Scientific Workflow Languages

In our Introduction to the Command Line we introduced the idea of a “shell script” to collect together commands into a single block of re-useable analysis. Such shell scripts are written in a shell language like Bash and can also take parameters so that they act like custom-built commands. We also introduced the idea of variables and loops, including parameter variables like $1 and $2.

While shell scripts provide a first step into producing reproducible analyses, there are two significant issues that they don’t address:

  1. The software used for analysis needs to be installed. This is known as dependency management. We have seen how packaging systems like conda can help with dependency management and briefly mentioned the existence of the Docker and Singularity software container systems.

  2. Analyses can run in many environments (e.g. on a laptop, on a computing cluster and in cloud resources) and tasks can sometimes be split up and run in parallel.

Scientific Workflow Languages and Scientific Workflow Management Systems extend computing capabilities to address these concerns. A scientific workflow language allows for the steps of analysis to be specified in modular units and a workflow management system takes such a specification, manages the installation of dependencies and executes the analysis.

In this course we have already seen Galaxy, a web based bioinformatics environment that contains a workflow management system. Galaxy workflows are created from blocks of analysis known as tools and edited in a graphical workflow editor. They can also be shared either as downloaded files (in a JSON-based format) or via workflow publishing services like Dockstore or WorkflowHub.EU.

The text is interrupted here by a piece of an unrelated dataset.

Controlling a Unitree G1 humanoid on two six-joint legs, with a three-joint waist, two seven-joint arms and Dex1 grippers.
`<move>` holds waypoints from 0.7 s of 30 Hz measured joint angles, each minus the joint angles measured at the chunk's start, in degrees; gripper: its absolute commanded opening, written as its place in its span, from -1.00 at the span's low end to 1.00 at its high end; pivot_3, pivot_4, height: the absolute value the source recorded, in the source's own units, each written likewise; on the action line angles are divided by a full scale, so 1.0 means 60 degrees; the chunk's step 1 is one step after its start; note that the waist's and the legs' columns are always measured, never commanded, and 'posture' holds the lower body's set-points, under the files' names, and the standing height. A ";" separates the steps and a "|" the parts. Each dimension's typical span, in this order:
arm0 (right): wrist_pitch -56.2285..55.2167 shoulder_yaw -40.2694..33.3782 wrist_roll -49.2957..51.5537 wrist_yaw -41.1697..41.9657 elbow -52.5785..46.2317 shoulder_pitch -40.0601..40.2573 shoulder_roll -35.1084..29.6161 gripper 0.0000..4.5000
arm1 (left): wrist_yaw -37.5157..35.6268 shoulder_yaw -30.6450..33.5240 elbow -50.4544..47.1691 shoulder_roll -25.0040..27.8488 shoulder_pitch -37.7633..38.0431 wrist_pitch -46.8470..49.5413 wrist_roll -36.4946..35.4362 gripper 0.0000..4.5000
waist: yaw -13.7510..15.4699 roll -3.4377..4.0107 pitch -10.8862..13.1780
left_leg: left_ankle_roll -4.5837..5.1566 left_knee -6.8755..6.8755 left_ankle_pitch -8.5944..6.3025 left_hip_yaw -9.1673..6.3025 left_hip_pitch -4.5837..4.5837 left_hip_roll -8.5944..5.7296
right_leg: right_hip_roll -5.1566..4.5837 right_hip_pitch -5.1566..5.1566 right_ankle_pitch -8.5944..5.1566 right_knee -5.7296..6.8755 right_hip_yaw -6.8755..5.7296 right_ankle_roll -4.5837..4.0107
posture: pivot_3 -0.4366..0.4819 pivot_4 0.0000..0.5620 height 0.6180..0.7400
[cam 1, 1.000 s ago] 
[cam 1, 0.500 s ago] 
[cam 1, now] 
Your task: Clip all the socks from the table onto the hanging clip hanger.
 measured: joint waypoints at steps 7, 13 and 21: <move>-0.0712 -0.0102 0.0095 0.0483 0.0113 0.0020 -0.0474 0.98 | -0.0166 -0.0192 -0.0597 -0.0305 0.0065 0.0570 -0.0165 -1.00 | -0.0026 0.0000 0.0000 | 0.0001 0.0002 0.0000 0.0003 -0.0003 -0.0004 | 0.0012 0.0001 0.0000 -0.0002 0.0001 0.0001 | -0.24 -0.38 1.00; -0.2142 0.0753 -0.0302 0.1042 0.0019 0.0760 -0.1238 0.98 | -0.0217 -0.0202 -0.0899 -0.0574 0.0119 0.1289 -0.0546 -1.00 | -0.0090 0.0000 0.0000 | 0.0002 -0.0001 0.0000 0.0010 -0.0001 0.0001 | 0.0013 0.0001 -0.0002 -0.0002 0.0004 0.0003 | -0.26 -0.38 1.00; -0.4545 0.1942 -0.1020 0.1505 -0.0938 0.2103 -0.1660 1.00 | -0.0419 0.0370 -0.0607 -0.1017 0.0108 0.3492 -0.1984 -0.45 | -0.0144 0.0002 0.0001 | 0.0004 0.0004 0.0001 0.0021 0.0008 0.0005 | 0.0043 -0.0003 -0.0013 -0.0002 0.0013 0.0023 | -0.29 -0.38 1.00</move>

In addition to Galaxy, several command-line oriented workflow management systems exist. Some commonly used examples are Nextflow, Snakemake, the Common Workflow Language (CWL) and the Workflow Description Language (WDL).

We will be focusing on Nextflow because it is widely used, has an activate community of workflow-publisher (e.g. the nf-core project) and has useful features such as dependency management and support for resuming workflows.

Our training was drawn from the Nextflow Basic Training materials. After you have installed Nextflow (see the notes on that here), start with the training Introduction.

Key points on Nextflow

Nextflow workflows are written in a language called Groovy and are composed out of modules called processes that are combined into a workflow using channels. Each process has input and output channels that consume and produces values such as file system paths and text strings. For more on channels read here and on processes read here. Finally, operators (such as mix() and collect()) are used to transform the contents of channels and thereby change how workflows execute. Read more about operators here.

Each Nextflow workflow can accept parameters via the special purpose params variables. These parameters can either be set on the command line or provided via a nextflow.config file that is typically in the directory that you run your workflow from. If they are set on the command line they are set using double -, e.g.

nextflow run -resume mapping.nf --reads data/reads/*_{R1,R2}.fastq.gz --reference data/reference.fasta

In the above example -resume is a flag passed to the Nextflow runner and --reads and --reference set the variables params.reads and params.reference respectively. If parameters are set in a nextflow.config file they are in a params block. For example, such a file could look like this:

params {
    reads = "$projectDir/data/gut_{1,2}.fq"
    reference = "$projectDir/data/reference.fasta"
}

Dependencies in Nextflow can be managed using either the Docker or Singularity container system or using Conda. Container management and execution systems bundle software together into a container that provides a filesystem with all the necessary software to support an analysis. Information on installing Docker can be found on the here. Singularity differs from Docker in that container images are supplied as files and are run as the currently logged-in user. On shared computing resources, many IT admins prefer Singularity over Docker because of the security benefits. Instructions on installed Singularity are here on the Apptainer website (Apptainer is a development project providing Singularity software). For Linux, the installation from pre-built packages (described here) is recommended.

The bioconda project automatically builds Docker and Singularity containers for each conda package that they provide packages for. There are currently more than 10,000 packages available this way. StaPH-B also provides some 150 containers for commonly used bioinformatics tools. (StaPH-B is the State Public Health Bioinformatics Group, an association of bioinformaticians working in Public Health labs in states of the USA)

Dependencies can either be associated with the Nextflow environment as a whole (and thus configured in the nextflow.config) or they can be specified for a particular process. Read more about how this is done in this section of the training.

Nextflow communities

The nf-core community is an especially active community using Nextflow. It provides online training and also runs a Slack discussion forum.